Die Vielseitigkeit von Federnden Druckstücken

Federnde Druckstücke sind sehr vielseitige Komponenten. Sie sind überall dort im Einsatz, wo Bauteile schnell ein- und ausgebaut oder bewegliche Teile arretiert werden müssen.

Der Name „federnd“ leitet sich aus der Verarbeitung ab. Wenn die Federkraft auf die Kugel oder den Pin kleiner ist als der Druck von außen, dann federt die Kugel oder der Pin nach innen zurück. Dies sorgt für die fixierende oder blockierende Wirkung. Druckstücke erhöhen den Bedienkomfort und werden in verschiedenen Anwendungen eingesetzt:  

1. Positionskontrolle oder Fixierung
Bei Griffen,  Hebeln und Drehknöpfen wird der gewünschte Stand  durch die fixierende Wirkung der Federnden Druckstücke erreicht. Während dem Bedienen „klickt“ die Kugel des Druckstücks in die Aussparung und wird dort fixiert. Das Klicken gibt dem Benutzer Rückmeldung, ob der Knopf, Griff oder Hebel in der korrekten Position steht. Dies beispielsweise bei der Positionierung von Ventilatorengittern, der Displayverstellung von Druckern und bei Herdknöpfen.

Federnde Druckstücke

  

2. Höhen-/ Längenverstellung oder Verriegelung

Häufig werden Höhen- und Längenverstellungen mit einem Federnden Druckstück durchgeführt. Bei der Höhenverstellung der Rückenlehne  eines Bürostuhls wird eine Säule mit vorab definierten Aussparungen entlang der Druckkugel geschoben. Auf dieselbe Art kann auch die Längenposition von einem Kugelsperrbolzen beibehalten werden.

Federnde Druckstücke

 

3. Bei Anschlägen, zum Einrasten oder Abdrücken eines Produktes

Durch die Federnde Eigenschaft des Druckstiftes ist er besonders geeignet zum Einrasten und Abdrücken von Produkten. In Verfahren, in denen Blech mit einer Matrize verbogen wird, können die Druckstücke verwendet werden, um die gebogenen Platten  aus der Matrize zu drücken.

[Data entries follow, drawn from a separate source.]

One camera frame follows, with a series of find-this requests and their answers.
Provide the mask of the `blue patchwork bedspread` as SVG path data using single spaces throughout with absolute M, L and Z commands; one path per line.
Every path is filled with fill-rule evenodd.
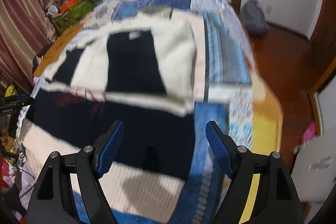
M 182 15 L 193 21 L 197 41 L 193 80 L 195 148 L 187 182 L 167 223 L 209 223 L 222 203 L 230 182 L 221 173 L 210 149 L 206 124 L 215 121 L 224 134 L 231 135 L 236 141 L 238 108 L 231 106 L 231 103 L 237 101 L 240 88 L 252 85 L 253 56 L 249 42 L 234 9 L 225 0 L 108 0 L 96 7 L 60 56 L 84 31 L 139 14 L 165 19 Z M 34 99 L 43 85 L 43 73 L 34 88 Z M 41 164 L 31 163 L 28 156 L 29 164 L 38 177 L 46 160 Z M 70 178 L 80 223 L 90 223 L 76 174 L 71 174 Z M 111 210 L 117 223 L 160 223 Z

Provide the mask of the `white cabinet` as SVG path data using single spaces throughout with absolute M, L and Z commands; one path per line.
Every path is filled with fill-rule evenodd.
M 335 184 L 335 128 L 306 143 L 291 173 L 301 202 L 325 201 Z

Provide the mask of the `orange box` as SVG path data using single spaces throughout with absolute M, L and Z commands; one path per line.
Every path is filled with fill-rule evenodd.
M 64 13 L 80 0 L 64 0 L 64 3 L 60 6 L 60 12 Z

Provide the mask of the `grey backpack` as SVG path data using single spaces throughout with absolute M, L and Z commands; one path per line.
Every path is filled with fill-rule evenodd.
M 248 0 L 240 10 L 240 21 L 251 36 L 266 35 L 270 27 L 258 0 Z

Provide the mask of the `yellow bed mattress edge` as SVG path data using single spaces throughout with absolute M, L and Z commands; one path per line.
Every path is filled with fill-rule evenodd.
M 238 133 L 235 140 L 254 153 L 269 155 L 280 151 L 283 113 L 280 102 L 268 84 L 256 72 L 252 85 L 240 88 L 236 102 Z

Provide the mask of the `white and navy knit sweater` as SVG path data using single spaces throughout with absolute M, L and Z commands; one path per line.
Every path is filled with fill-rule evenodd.
M 101 180 L 110 207 L 167 223 L 195 148 L 197 41 L 188 16 L 138 16 L 79 34 L 43 73 L 21 141 L 31 163 L 92 145 L 114 121 L 124 137 Z

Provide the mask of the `green storage bag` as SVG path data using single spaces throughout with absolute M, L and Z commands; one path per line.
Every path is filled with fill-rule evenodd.
M 82 0 L 74 4 L 64 13 L 51 19 L 55 31 L 60 36 L 66 29 L 78 24 L 94 10 L 96 5 L 91 0 Z

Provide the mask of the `striped pink curtain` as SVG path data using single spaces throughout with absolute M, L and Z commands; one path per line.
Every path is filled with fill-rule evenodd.
M 1 0 L 1 72 L 23 91 L 33 88 L 33 58 L 56 38 L 49 0 Z

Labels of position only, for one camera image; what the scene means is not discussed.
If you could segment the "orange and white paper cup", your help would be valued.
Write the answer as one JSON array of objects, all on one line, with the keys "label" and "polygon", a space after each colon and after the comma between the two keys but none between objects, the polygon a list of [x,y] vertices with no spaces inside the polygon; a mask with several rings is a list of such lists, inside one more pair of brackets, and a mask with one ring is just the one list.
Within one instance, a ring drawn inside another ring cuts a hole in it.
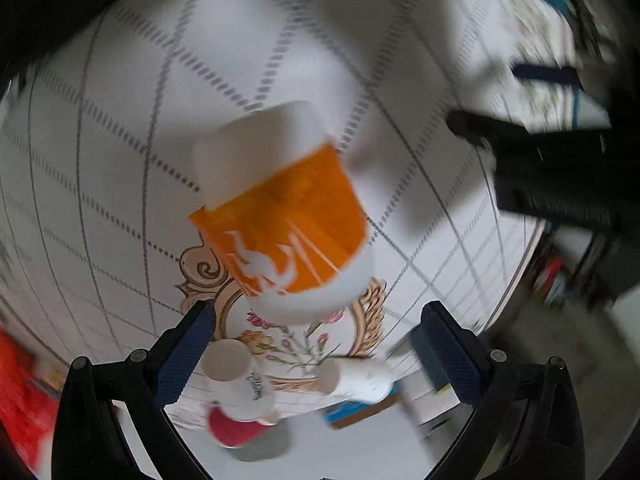
[{"label": "orange and white paper cup", "polygon": [[270,107],[202,136],[193,166],[204,205],[190,220],[261,318],[321,322],[366,288],[367,221],[310,103]]}]

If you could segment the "red ribbed paper cup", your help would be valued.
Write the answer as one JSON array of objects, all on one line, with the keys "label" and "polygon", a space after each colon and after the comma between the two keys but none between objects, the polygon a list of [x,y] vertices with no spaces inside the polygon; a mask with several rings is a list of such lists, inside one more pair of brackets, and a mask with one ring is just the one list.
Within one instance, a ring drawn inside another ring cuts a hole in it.
[{"label": "red ribbed paper cup", "polygon": [[215,405],[208,411],[207,427],[218,445],[223,448],[242,448],[260,437],[269,428],[276,426],[279,420],[279,411],[273,410],[257,420],[239,422],[229,418],[219,406]]}]

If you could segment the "tall white paper cup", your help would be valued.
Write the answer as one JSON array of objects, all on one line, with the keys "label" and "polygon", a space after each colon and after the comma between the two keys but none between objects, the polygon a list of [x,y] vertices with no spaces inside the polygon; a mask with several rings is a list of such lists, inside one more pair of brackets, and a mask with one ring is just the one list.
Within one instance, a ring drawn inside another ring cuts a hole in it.
[{"label": "tall white paper cup", "polygon": [[316,367],[319,392],[365,404],[383,401],[394,381],[385,362],[377,359],[327,358]]}]

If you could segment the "orange plastic bag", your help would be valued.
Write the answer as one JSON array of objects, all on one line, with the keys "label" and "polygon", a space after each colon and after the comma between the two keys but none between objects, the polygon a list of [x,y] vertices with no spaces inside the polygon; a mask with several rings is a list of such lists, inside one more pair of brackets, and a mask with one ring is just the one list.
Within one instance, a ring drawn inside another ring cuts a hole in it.
[{"label": "orange plastic bag", "polygon": [[1,431],[29,472],[55,426],[58,402],[35,381],[35,357],[1,331]]}]

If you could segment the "small white printed paper cup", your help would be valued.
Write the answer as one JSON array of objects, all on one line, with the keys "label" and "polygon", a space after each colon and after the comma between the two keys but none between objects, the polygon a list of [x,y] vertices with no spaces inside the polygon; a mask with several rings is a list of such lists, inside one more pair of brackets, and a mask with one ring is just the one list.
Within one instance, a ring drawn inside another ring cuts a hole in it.
[{"label": "small white printed paper cup", "polygon": [[232,420],[257,422],[274,411],[271,382],[241,341],[211,342],[204,352],[202,370],[213,385],[215,401]]}]

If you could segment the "white patterned tablecloth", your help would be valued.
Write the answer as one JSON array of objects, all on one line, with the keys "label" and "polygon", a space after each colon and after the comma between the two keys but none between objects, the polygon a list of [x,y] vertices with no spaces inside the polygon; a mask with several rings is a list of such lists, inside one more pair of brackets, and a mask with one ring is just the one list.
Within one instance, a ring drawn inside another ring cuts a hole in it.
[{"label": "white patterned tablecloth", "polygon": [[285,416],[439,300],[500,315],[541,234],[499,209],[462,107],[564,129],[561,0],[115,0],[1,102],[1,307],[58,362],[118,360],[213,300]]}]

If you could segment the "cardboard box blue green print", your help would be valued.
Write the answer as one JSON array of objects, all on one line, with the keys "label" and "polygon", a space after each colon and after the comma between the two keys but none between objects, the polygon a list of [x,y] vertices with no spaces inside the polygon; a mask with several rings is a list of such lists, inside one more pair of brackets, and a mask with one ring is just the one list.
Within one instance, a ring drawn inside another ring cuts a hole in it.
[{"label": "cardboard box blue green print", "polygon": [[390,393],[378,403],[367,404],[356,401],[344,401],[339,404],[328,406],[323,411],[323,417],[331,428],[340,430],[354,426],[358,424],[358,422],[362,422],[367,418],[387,410],[396,404],[398,400],[398,387],[393,385]]}]

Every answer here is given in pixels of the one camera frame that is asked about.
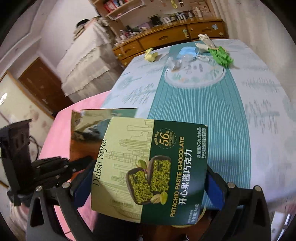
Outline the green wrapper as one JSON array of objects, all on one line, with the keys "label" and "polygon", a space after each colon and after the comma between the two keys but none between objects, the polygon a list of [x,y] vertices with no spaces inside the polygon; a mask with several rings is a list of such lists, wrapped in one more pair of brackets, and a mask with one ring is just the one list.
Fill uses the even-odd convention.
[{"label": "green wrapper", "polygon": [[232,63],[233,59],[230,57],[229,53],[219,46],[218,48],[208,48],[209,53],[213,59],[221,66],[228,68]]}]

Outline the clear plastic wrapper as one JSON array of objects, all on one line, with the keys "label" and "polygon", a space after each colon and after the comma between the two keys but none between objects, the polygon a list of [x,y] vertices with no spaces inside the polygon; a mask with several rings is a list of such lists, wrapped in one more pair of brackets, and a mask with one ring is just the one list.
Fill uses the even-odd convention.
[{"label": "clear plastic wrapper", "polygon": [[187,66],[187,64],[188,63],[185,61],[184,58],[168,57],[166,61],[166,66],[171,71],[178,71],[180,69],[183,69]]}]

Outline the yellow paper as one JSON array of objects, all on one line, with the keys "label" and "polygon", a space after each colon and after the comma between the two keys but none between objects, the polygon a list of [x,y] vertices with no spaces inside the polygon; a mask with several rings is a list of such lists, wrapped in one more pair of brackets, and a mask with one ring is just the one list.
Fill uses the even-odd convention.
[{"label": "yellow paper", "polygon": [[153,52],[153,48],[149,48],[144,52],[144,59],[148,62],[154,62],[158,56],[158,52]]}]

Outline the blue face mask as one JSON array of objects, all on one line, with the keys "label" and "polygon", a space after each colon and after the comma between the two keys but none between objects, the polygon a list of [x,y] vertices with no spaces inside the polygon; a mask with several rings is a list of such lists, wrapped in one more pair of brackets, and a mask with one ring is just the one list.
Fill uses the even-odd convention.
[{"label": "blue face mask", "polygon": [[178,59],[193,61],[199,55],[199,49],[197,47],[183,47],[178,55]]}]

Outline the lace covered piano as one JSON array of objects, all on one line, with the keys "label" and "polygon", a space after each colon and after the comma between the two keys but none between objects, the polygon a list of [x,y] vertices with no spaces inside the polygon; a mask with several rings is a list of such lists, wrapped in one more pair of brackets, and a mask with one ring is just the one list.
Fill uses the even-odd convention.
[{"label": "lace covered piano", "polygon": [[107,20],[98,17],[84,25],[84,31],[57,65],[64,95],[72,102],[112,89],[123,72],[113,46]]}]

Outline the wooden desk with drawers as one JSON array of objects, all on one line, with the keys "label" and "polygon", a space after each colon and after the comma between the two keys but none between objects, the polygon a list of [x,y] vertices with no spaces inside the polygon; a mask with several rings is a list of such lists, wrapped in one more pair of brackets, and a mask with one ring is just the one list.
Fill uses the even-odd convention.
[{"label": "wooden desk with drawers", "polygon": [[149,48],[159,49],[174,44],[199,40],[199,34],[211,39],[228,39],[226,24],[221,19],[199,20],[196,17],[162,24],[130,37],[113,48],[113,53],[126,67]]}]

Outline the green pistachio chocolate box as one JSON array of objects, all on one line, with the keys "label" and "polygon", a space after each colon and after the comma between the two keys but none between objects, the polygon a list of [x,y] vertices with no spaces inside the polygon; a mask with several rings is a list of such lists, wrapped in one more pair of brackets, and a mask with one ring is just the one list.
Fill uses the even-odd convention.
[{"label": "green pistachio chocolate box", "polygon": [[71,114],[71,140],[97,154],[90,207],[113,218],[152,225],[197,223],[204,195],[208,128],[137,118],[136,108]]}]

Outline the teal striped leafy tablecloth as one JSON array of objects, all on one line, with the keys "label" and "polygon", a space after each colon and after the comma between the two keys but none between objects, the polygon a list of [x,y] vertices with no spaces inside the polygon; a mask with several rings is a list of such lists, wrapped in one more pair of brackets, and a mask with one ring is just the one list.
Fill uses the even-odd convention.
[{"label": "teal striped leafy tablecloth", "polygon": [[171,72],[183,44],[159,49],[128,64],[104,108],[137,108],[138,118],[208,126],[208,164],[239,187],[262,187],[268,207],[295,210],[295,105],[267,65],[240,40],[215,40],[234,64],[206,56]]}]

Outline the brown wooden door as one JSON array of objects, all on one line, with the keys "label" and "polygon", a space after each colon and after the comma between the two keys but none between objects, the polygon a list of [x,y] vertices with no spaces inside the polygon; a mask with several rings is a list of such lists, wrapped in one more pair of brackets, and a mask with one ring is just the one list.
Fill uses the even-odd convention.
[{"label": "brown wooden door", "polygon": [[73,104],[70,98],[64,95],[60,79],[39,57],[18,79],[54,115]]}]

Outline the pink bed cover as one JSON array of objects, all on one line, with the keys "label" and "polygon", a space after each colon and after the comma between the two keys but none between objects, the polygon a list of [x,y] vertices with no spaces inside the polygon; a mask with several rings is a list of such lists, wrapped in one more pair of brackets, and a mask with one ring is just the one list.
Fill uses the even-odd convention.
[{"label": "pink bed cover", "polygon": [[[70,159],[72,111],[80,111],[81,109],[99,109],[109,93],[110,91],[102,92],[76,102],[73,105],[61,110],[55,117],[55,120],[49,130],[39,158],[46,159],[61,156]],[[55,206],[55,211],[66,237],[69,240],[75,240],[74,235],[70,232],[70,228],[63,217],[60,207]],[[91,210],[91,195],[89,195],[84,206],[78,208],[78,211],[90,230],[93,231],[97,212]]]}]

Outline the white tissue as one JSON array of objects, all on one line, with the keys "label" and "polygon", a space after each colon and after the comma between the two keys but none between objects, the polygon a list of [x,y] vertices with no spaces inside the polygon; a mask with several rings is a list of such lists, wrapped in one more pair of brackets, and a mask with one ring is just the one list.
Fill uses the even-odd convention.
[{"label": "white tissue", "polygon": [[208,35],[199,34],[198,37],[201,43],[196,43],[195,45],[200,53],[208,52],[209,49],[217,49],[214,42],[209,38]]}]

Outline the floral cream curtain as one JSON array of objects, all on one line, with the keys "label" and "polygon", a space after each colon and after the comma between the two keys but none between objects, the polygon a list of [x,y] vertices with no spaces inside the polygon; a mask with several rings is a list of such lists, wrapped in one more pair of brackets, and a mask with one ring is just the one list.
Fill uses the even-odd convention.
[{"label": "floral cream curtain", "polygon": [[211,1],[229,38],[247,44],[281,81],[295,81],[295,43],[261,1]]}]

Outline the wooden bookshelf with books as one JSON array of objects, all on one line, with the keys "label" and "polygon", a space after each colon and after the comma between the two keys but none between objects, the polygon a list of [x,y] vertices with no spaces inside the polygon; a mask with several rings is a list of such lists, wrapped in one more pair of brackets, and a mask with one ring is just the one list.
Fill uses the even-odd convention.
[{"label": "wooden bookshelf with books", "polygon": [[100,16],[112,21],[145,6],[141,0],[90,0]]}]

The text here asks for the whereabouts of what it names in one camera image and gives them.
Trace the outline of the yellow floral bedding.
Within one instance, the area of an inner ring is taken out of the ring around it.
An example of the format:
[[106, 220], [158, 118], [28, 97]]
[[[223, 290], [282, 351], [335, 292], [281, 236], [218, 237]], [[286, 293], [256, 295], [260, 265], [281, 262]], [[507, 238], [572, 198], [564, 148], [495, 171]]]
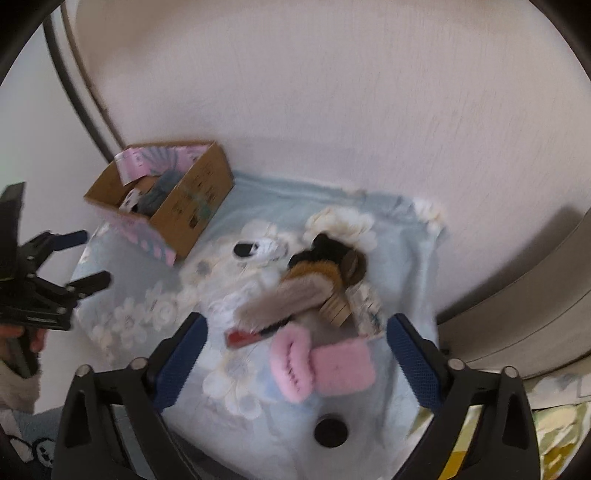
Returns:
[[[533, 408], [539, 445], [541, 479], [558, 479], [590, 433], [590, 371], [554, 373], [540, 380], [526, 382], [526, 392]], [[440, 479], [459, 473], [469, 441], [475, 434], [482, 406], [471, 406], [451, 458]], [[407, 437], [415, 445], [425, 433], [433, 415], [421, 409]]]

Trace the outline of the panda print clothing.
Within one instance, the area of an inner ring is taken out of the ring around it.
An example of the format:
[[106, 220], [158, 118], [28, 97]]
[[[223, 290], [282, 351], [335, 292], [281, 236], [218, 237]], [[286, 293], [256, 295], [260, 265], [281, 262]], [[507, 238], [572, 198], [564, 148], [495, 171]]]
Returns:
[[34, 413], [39, 395], [39, 373], [24, 379], [1, 362], [1, 429], [34, 477], [50, 479], [62, 408]]

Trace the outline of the small white printed sock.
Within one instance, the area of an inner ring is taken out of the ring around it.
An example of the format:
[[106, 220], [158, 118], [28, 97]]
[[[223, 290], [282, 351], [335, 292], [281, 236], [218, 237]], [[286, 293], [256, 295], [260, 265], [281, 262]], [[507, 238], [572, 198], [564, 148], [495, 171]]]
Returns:
[[119, 205], [119, 209], [126, 213], [136, 213], [138, 211], [138, 203], [142, 197], [143, 192], [141, 190], [136, 188], [131, 189]]

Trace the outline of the light blue floral cloth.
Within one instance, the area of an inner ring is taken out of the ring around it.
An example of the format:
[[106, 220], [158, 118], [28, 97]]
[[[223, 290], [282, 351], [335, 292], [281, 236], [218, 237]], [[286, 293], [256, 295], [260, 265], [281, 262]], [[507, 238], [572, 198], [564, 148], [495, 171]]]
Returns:
[[75, 276], [110, 272], [77, 320], [114, 367], [150, 354], [192, 312], [207, 338], [164, 419], [211, 474], [389, 479], [419, 405], [387, 343], [404, 313], [435, 339], [444, 225], [430, 203], [238, 175], [187, 258], [104, 223]]

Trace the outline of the beige chair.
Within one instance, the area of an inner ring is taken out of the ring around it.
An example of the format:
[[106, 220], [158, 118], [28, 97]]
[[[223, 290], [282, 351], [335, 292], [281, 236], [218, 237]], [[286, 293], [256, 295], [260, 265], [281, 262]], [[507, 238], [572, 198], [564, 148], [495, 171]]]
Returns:
[[518, 280], [439, 327], [440, 346], [473, 369], [521, 377], [590, 354], [590, 215]]

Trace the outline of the pink cardboard box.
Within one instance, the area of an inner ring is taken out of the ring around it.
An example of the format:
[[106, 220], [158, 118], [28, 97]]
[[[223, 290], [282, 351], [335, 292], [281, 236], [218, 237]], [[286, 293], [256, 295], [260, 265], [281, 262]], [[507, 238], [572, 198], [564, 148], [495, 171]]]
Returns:
[[[184, 176], [153, 216], [119, 209], [131, 189], [146, 194], [166, 170]], [[215, 141], [136, 144], [115, 155], [84, 200], [130, 243], [173, 266], [189, 254], [234, 183], [226, 155]]]

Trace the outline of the grey blue fluffy sock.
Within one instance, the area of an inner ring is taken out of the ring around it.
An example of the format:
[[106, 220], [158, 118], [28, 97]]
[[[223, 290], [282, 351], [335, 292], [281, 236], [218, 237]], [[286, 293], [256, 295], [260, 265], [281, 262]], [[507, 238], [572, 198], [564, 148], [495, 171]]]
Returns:
[[138, 200], [136, 212], [147, 217], [153, 216], [183, 176], [177, 170], [163, 172], [152, 188]]

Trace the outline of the small black cap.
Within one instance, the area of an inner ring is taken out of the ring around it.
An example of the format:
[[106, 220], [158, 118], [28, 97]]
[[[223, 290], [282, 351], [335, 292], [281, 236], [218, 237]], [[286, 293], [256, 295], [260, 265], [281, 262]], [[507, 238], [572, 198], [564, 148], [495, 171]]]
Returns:
[[349, 427], [342, 416], [327, 414], [315, 424], [314, 438], [324, 448], [339, 448], [349, 439]]

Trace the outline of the tan thread spool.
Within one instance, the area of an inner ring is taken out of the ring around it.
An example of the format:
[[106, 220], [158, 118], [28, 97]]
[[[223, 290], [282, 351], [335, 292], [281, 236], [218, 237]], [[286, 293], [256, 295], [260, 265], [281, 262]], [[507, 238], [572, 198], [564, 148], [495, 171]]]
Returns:
[[342, 294], [334, 294], [322, 304], [318, 315], [330, 325], [339, 328], [352, 316], [352, 310], [349, 302]]

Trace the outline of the brown white fluffy sock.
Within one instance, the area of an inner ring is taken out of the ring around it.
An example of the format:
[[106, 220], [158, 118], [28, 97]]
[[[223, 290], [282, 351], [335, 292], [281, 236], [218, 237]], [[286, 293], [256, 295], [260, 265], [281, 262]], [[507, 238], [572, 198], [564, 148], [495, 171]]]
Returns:
[[297, 263], [280, 283], [235, 310], [235, 326], [248, 332], [262, 330], [287, 317], [318, 309], [341, 289], [341, 271], [335, 263]]

Auch für das Einrasten von Werkstücken mit Federkraft für leichte  Bearbeitungen, Schweißen und Montage sind Druckstücke optimal geeignet.

 Federnde Druckstücke

Druckstück versus Kugel
Der Unterschied zwischen dem Gebrauch von einem Druckstück und einer Kugel besteht in der Form. Oben ist das Druckstück eine Kugel und ansonsten zylinderförmig. Durch die zylindrische Form besitzt das Druckstück eine höhere Scherkraft als die Kugel. Dies führt zu einer besseren blockierenden Wirkung. Durch Eindrücken des Druckstücks ist die Blockierung aufgehoben.
Die Kugel ist vollständig rund und besitzt dadurch eine eingeschränkte Scherkraft. Die Kraft der Feder und der Form der Aussparung in dem Gegenstück bestimmen, wieviel Scherkraft nötig ist, um die Fixierung der Kugel aufzuheben (siehe untere Abbildung). Sowohl die Kugel als auch das Druckstück sind gehärtet, um Verschleiß zu vermeiden.

Scherkraft Druckstücke

Montage
Druckstücke sind, abhängig von der Anwendung, auf verschiedene Arten zu montieren. Druckstücke mit einer glatten Hülse können in ein Montageloch gepresst oder mit der Hand gedrückt werden. Zusätzlich besteht auch die Möglichkeit, die glatte Ausführung während dem Spritzgießprozess zu umspritzen.

Ein Druckstück mit Gewindehülse wird mit einem einfachen Schraubendreher oder Inbusschlüssel in ein Gewindeloch gedreht. Für Sacklöcher gibt es Druckstücke, die mit Hilfe eines speziellen Schraubenschlüssels eingedreht werden können. Um Lösen oder Vibrieren zu vermeiden sind die Druckstücke eventuell mit Muttern zu befestigen. Es gibt jedoch auch Druckstücke mit Gewindesicherung (Long-Lok), bei denen zusätzliche Muttern gegen Lösen oder Vibrationen überflüssig sind.

Montage Druckstücke

 Mit einem speziellen Schraubenschlüssel kann das Druckstück in ein Sackloch gedreht werden.